9月22〜23日、神戸市で「第33回全国介護老人保健施設大会 兵庫」が、現地とオンライン参加のハイブリッド形式で3年ぶりに開催された。パネルディスカッションでは「全老健が考える未来のLIFE~サービスの質の評価、次なる展開へ~」をテーマに、全国老人保健施設協会常務理事の大河内二郎氏を座長に、老健施設でのLIFEの現状と、フィードバックの今後、将来への展望・要望について議論が交わされた。

これまでのLIFEの成果

 厚生労働省老健局老人保健課課長補佐の佐々木広視氏は「医療分野でのエビデンスに基づく診療と比較すると、介護分野では科学的な裏付けが十分ではない」とし、「介護関連データベースによる情報の分析やフィードバックが重要である」と、国を挙げてLIFEへの取り組みを求める理由を説明した。

 これまでの成果として「LIFE導入前後で、利用者のアセスメントに変化があった事業所・施設が約半数におよび、ADLや褥瘡等を基準に沿って評価する割合が全体の約8割に増加した。

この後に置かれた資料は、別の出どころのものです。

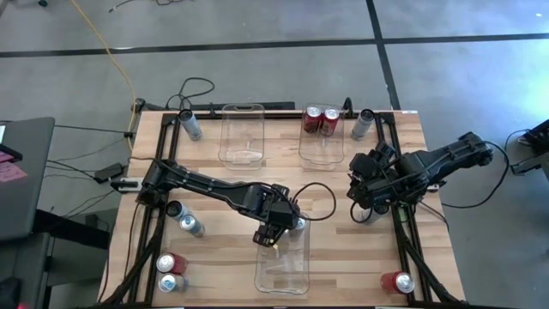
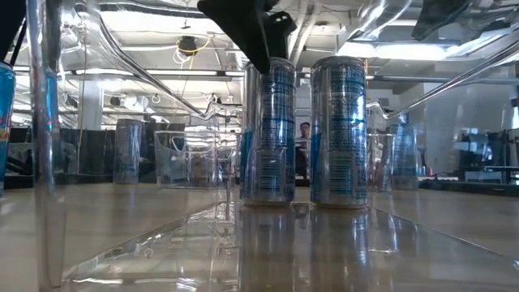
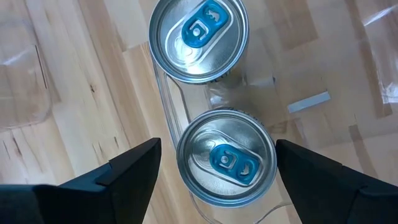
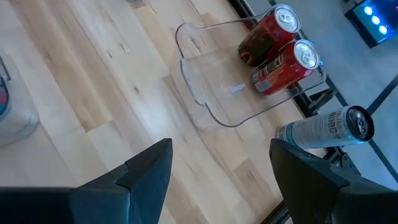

22年6月時点で5.5万事業所がデータ提出に取組み、利用者数で400万人、データ項目で900万件の情報が積み上がっている」(佐々木氏)などを挙げた。

フィードバックの課題と解決に向けた動き

 一方で、当初の開始予定よりフィードバックが大幅に遅れ、現時点で「科学的介護推進体制加算のうち事業所フィードバック」のみの限定的な実施となっていることについて、パネラーから、今後の実施予定とフィードバック情報から解釈できる情報の少なさ・不十分さの改善を求める声が相次いだ。

 佐々木氏は「すでに公開している『ケアの質の向上に向けたLIFEの利活用に関する事例集』に加え、今年はフィードバック解釈のためのマニュアルを作成する」と回答した。

 また、国のデータヘルス改革工程表に触れ「事業所間等での介護情報の共有と、利用者自身が介護情報を閲覧できる仕組みの整備に向けて、ワーキンググループを立ち上げた」とデータ活用が進む将来にも言及した。

「LIFEの負担感」無理のない範囲でフィードバック活用を

 LIFEを現場職員に取組ませる立場から、介護老人保健施設フェルマータ船橋事務長代理の塩原貴子氏は「運用開始からデータ入力に手間がかかることを予期していた」とし、手間の削減のための介護ソフトでデータ提出をスムーズに運ぶよう取り組んだと振り返る。

 ただ、想定外だったこととして▽介護ソフトメーカーが違えば、入力の疑問点や改善方法のなどの課題も異なり、他施設と事例の共有ができなかった▽入力項目が現場の介護の何を示す指標なのか現場職員から疑問が出た▽個々の利用者の提出時期の管理が困難だった――などを挙げた。

 全老健共済会LIFE相談窓口の宝田直也氏はLIFEのシステム仕様が使いづらいと指摘。今後のシステム大規模改修の際に、使い勝手の良いシステムを期待するとした。

 同時に、情報連携やPDCAサイクルによる科学的介護の取り組みは中長期的な方向性として重要性を増すことに変わりないと強調。

 現時点のシステム仕様やフィードバックの課題を理由に先送りすることなく、ケアに関するSPDCAサイクルの一環として無理のない範囲で活用することを勧めた。

事業所間の比較指標としてLIFE活用

 LIFEや医療データ連携・活用の第一人者である産業医科大学医学部公衆衛生学教授の松田晋哉氏は「栄養状態とADLを評価するFIM得点が関連すること」を示し、LIFEが要介護高齢者の自立度を多面的に評価していると指摘。事業所間の比較指標として役立てることができるとした。
 一方、評価指標には類似項目も多く、入力作業の効率化のために記録の標準化の必要性を訴えた。

 また、収集するデータとして主治医意見書の「今後発生する可能性の高い状態とその対処方針」の項目を提示し、利用者の要介護度悪化防止、各事業所等の評価指標への活用を強調した。

介護情報の正確な入力と介護ソフトの標準化を

 LIFE推進の中心的人物である全老健常務理事の高橋肇氏は、医療分野でのDPCを例に、エビデンス構築を目指す場合、LIFEでも情報の入力と監査の必要性を指摘。医療の「診療情報管理士」などに相当する専門職の創設を提案した。

 また、医療情報共有の実例として、現在、北海道函館市で運営される患者の検査や画像データなど医療施設間で共有できる地域医療連携ネットワーク「ID-Link」を取り上げた。

 さらに今後の電子カルテの標準化に向けて▽コードの標準化▽病名や処置などの項目の分類や記載法を統一する構造化▽異なる電子カルテ間で情報を交換する際の共通規約(HL7FHIRなど)――の重要性と介護分野で同様の仕組みの整備が進んでいない点を指摘した。